Because the P-value of 0.91 > \( \alpha \) > 0.05, we failed to reject the null hypothesis that the slope is equal to 0. The model in this case should not be used to infer the relationship between advertising expenditures and sales. Regardless of whether the model can be used for inference and the student should not use this model to draw conclusions.

2.4

a. The 99% confidence interval for \( \beta_1 \) is between 0.0054 and 0.0723. The 99% confidence interval does not include 0. Checking to see if the confidence interval includes 0 is equivalent to conducting a t-test to see if the slope \( \beta_1 \) is statistically different from 0. A non-zero \( \beta_1 \) would indicate a relationship betweeen ACT scores and end of freshmen year GPA.

confint(lmCH01PR19, interval = "confidence", level = 0.99)

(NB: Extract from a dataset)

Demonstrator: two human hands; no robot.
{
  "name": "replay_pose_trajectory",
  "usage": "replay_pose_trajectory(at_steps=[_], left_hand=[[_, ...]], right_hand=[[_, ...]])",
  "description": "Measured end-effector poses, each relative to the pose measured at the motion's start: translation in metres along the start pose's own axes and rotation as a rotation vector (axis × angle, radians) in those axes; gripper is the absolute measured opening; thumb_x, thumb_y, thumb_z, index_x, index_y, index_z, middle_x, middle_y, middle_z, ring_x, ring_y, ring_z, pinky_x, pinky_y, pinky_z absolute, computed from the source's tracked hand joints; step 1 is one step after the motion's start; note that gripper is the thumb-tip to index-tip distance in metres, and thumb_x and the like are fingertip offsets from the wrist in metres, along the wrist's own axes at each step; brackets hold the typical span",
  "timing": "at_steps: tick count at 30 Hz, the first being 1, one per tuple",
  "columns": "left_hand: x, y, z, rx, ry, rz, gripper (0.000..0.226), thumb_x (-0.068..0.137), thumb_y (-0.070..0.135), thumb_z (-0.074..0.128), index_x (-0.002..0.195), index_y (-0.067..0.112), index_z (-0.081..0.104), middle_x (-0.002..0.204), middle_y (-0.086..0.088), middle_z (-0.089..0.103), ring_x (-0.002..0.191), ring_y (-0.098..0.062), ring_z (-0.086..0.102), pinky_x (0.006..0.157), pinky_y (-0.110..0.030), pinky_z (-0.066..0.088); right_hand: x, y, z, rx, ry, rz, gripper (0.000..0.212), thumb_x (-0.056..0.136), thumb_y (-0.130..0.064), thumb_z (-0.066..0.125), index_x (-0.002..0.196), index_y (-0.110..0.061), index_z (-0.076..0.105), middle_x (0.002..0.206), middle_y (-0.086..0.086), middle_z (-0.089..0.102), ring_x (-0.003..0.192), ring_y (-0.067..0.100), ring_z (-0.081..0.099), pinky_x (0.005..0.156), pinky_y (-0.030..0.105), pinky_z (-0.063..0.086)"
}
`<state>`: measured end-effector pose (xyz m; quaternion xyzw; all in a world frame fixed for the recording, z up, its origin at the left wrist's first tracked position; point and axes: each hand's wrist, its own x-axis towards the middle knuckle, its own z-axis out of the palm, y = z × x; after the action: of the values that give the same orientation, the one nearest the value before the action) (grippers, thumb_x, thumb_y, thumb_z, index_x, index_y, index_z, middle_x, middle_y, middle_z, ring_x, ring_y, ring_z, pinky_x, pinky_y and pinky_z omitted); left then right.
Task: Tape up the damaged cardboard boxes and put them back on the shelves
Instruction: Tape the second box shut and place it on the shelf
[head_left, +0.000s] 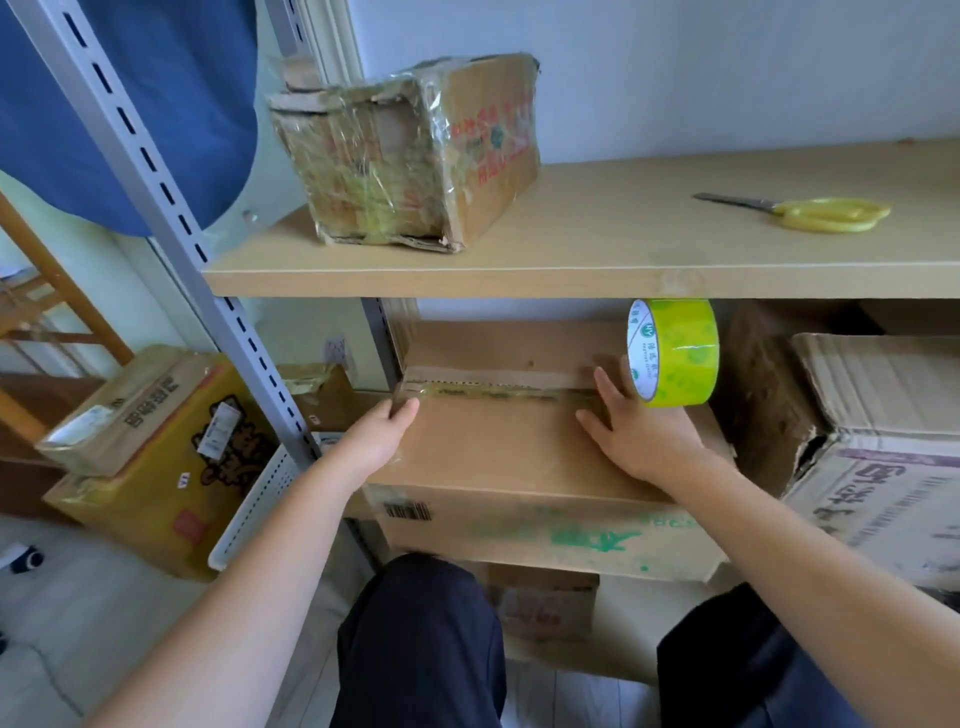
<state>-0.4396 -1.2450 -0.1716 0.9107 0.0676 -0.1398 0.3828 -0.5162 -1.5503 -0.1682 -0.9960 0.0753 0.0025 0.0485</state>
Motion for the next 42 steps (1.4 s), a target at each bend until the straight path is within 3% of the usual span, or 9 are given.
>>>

##                0.5 %  99.5 %
## (Intercept) 1.273903 2.95420
## ACT         0.005386 0.07227

b. \[ H_0: \beta_1=0 \] \[ H_a: \beta_1\neq0 \] \[ t^* = \frac{\hat\beta_1-0}{SE(\beta_1)} \] We first evaluate t^*. Next find the corresponding p-value with n-2 degrees of freedom . Compare the p-value of 0.00291 with the \( \alpha \) of 0.01. If p-value is smaller than \( \alpha \), reject the \( H_0 \). If p-value is larger than \( \alpha \), we fail to reject the \( H_0 \). In this case, the \( H_0 \) is rejected at \( \alpha \) = 0.01. We reject the null hypothesis that the slope \( \beta_1 \) is equal to 0 in favor of the \( H_A \) that \( \beta_1\neq \) 0.

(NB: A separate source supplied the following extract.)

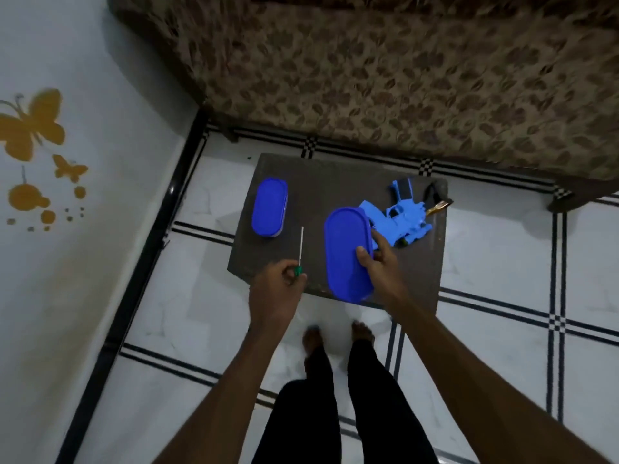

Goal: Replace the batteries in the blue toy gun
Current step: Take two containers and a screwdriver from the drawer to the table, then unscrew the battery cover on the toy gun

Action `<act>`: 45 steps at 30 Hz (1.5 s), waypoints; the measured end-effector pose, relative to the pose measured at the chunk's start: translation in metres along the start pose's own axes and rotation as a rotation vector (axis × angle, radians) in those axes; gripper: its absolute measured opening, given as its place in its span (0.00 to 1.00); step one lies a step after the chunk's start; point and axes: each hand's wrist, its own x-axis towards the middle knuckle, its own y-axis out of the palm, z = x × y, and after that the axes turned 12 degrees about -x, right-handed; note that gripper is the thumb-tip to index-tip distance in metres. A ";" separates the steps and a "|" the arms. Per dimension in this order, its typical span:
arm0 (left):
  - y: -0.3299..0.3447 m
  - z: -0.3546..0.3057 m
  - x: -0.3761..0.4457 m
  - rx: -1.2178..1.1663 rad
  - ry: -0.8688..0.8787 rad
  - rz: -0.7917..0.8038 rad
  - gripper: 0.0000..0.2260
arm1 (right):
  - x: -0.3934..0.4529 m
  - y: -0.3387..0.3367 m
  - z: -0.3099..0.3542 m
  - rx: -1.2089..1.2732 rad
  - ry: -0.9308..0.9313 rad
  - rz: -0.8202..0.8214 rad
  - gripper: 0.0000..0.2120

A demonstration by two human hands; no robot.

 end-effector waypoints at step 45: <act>0.101 -0.061 0.041 0.241 0.285 0.083 0.10 | 0.036 -0.159 0.023 -0.697 -0.041 -0.235 0.17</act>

t = (summary(lmCH01PR19)$coef[2] - 0)/summary(lmCH01PR19)$coef[4]
t

## [1] 3.04

p.value = 2 * (1 - pt(t, lmCH01PR19$df))
p.value

## [1] 0.002917

c. The p-value was 0.0029. It was compared to \( \alpha \) to decide whether or not we reject the \( H_0 \). Assuming that the null hypothesis is true, the p-value is the chance of observing a test statistics as extreme as, or more extreme than the one actually observed. Alternatively, there is a 0.29% chance that this sample or a more extreme one arises from chance alone.

2.5

a. The 90% confidence interval for the mean service time when the number of copiers serviced increases by one is between 14.2231 and 15.8474.

confint(lmCH01PR20, interval = "confidence", level = 0.9)[2, ]

##   5 %  95 % 
## 14.22 15.85

b. \[ H_0: \beta_1=0 \] \[ H_a: \beta_1\neq0 \] \[ t^* = \frac{\hat\beta_1-0}{SE(\beta_1)} \] We first evaluate t^*. Next find the corresponding p-value with n-2 degrees of freedom . Compare the p-value of 0 with the \( \alpha \) of 0.1. If p-value is smaller than \( \alpha \), reject the \( H_0 \). If p-value is larger than \( \alpha \), we fail to reject the \( H_0 \). In this case, the \( H_0 \) is rejected at \( \alpha \) = 0.1. We reject the null hypothesis that the slope \( \beta_1 \) is equal to 0 in favor of the \( H_A \) that \( \beta_1\neq \) 0.

t = (summary(lmCH01PR20)$coef[2] - 0)/summary(lmCH01PR20)$coef[4]
t

## [1] 31.12

p.value = 2 * (1 - pt(t, lmCH01PR20$df))
p.value

## [1] 0

c. Results from parts (a) and (b) are consistent. The confidence interval calculated in part (a) for \( \beta_1 \) does not include the value of 0, which is consistent with the result from part (b) rejecting the null hypothesis that \( \beta_1 \) = 0.

d. \[ H_0: \beta_1<=14 \] \[ H_a: \beta_1>14 \] \[ t^* = \frac{\hat\beta_1-14}{SE(\beta_1)} \]

e. We were able to determine earlier than the \( \beta_0 \) is not statistically significant from 0. The \( \beta_0 \) has a negative value of -0.5802 which really does not make sense in the first place. No interpretation should be drawn from \( \beta_0 \).